Writer-producer-director John Boorman’s ambitious and fascinating 1974 Irish-American sci-fi fantasy film is certainly visually impressive looking in Geoffrey Unsworth’s widescreen cinematography and Anthony Pratt’s production designs. It is a peculiar and arty film, the product of a brave era when film-makers went out of their way to try to make weird, uncommercial stuff and people backed them.

Sean Connery stars as the pig-tailed savage Zed in a post-apocalyptic Earth in the year 2293, a future world run by eternally young intellectuals, the immortal Eternals. But then there are mortal Brutals, who live in a wasteland, growing food for the Eternals. Zed is one of the Brutal Exterminators, who kill and terrorise other Brutals on the orders of a huge flying stone head called Zardoz.

Charlotte Rampling and Sara Kestelman also star as Consuella and May, Eternals Zed meets in the Vortex.

The puzzling, serious-minded but still diverting film itself is way too intellectual for general consumption, with its purpose mysterious. So it scores low for clarity and entertainment value, but it is high on imagination, and Connery is as powerful as ever.

Despite its drawbacks, it is still definitely worth a try. The title is a cut-down of The Wizard of Oz, if that is any help.

Also in the cast are John Alderton, Bosco Hogan, Sally Anne Newton, Niall Buggy, Jessica Swift and Barbie Dowling, and Reginald Jarman is the voice of Death.

In a notable effort to widen his range, Connery was still trying to shake off his James Bond image in his second post-007 role, following The Offence. Certainly it was a bold move to wear a red nappy, thigh-high leather boots, pony tail wig and hippy-style Zapata moustache. But, if anyone could make that look work, it was Connery back then.

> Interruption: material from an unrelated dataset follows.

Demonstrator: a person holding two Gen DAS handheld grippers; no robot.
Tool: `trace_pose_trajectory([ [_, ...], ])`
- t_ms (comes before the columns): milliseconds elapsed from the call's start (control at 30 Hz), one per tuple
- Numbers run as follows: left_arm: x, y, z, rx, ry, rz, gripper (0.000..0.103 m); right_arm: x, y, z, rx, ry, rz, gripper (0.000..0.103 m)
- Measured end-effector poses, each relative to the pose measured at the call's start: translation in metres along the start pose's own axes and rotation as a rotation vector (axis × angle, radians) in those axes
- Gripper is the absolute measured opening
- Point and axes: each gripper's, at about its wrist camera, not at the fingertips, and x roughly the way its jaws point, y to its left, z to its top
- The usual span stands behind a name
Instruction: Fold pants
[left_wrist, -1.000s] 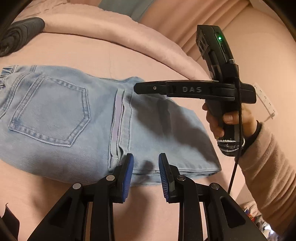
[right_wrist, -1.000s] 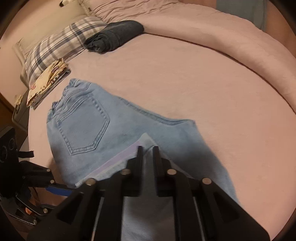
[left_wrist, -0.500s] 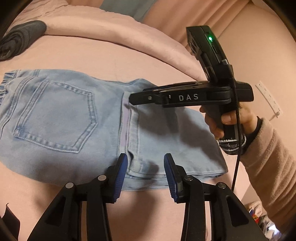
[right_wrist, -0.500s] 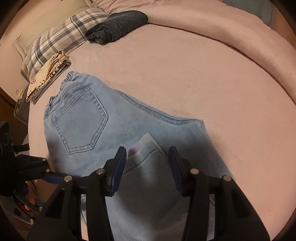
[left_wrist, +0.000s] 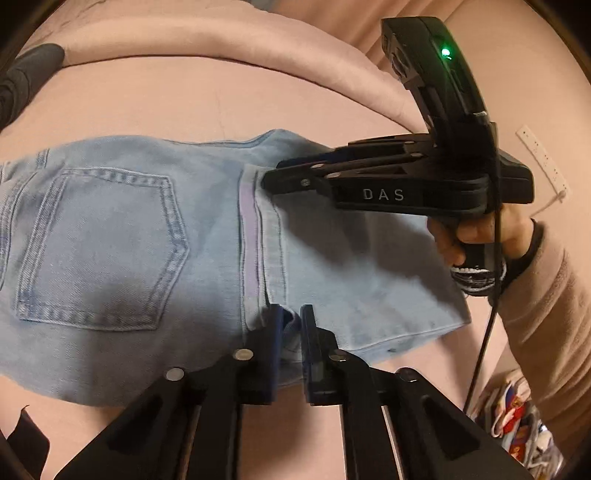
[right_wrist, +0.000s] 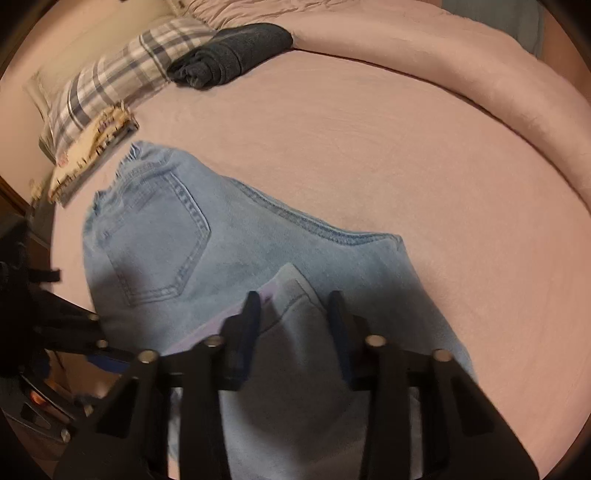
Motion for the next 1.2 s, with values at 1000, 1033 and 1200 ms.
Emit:
trace_pose_trajectory([
  [1000, -0.123, 0.08, -0.058, -0.277, -0.251, 0.065, 0.068, 0.014, 0.074, -0.028, -0.062, -0.022, -0.158, 0.028],
  [1033, -0.133, 0.091, -0.063, -0.322, -0.271, 0.074, 0.071, 0.011, 0.071, -0.024, -0.013, -0.013, -0.138, 0.034],
  [1200, -0.157, 0.151, -0.098, -0.553, -0.356, -0.009, 0.082, -0.026, 0.086, -0.027, 0.084, -0.105, -0.1, 0.047],
])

It was made on a budget of $1.57 million and did well to take back $1.8 million in the US and Canada. However it was largely a  commercial and critical failure, but has developed a cult following and found success on home video.

Boorman had near carte blanche to film this personal project after his hit Deliverance (1972). He had been in the process of adapting The Lord of the Rings for United Artists, but the studio became hesitant about the cost. When Boorman swapped to the idea of inventing a strange new world, he cast his Deliverance star Burt Reynolds in the lead role, but he was replaced by Connery due to Reynolds’s scheduling conflict.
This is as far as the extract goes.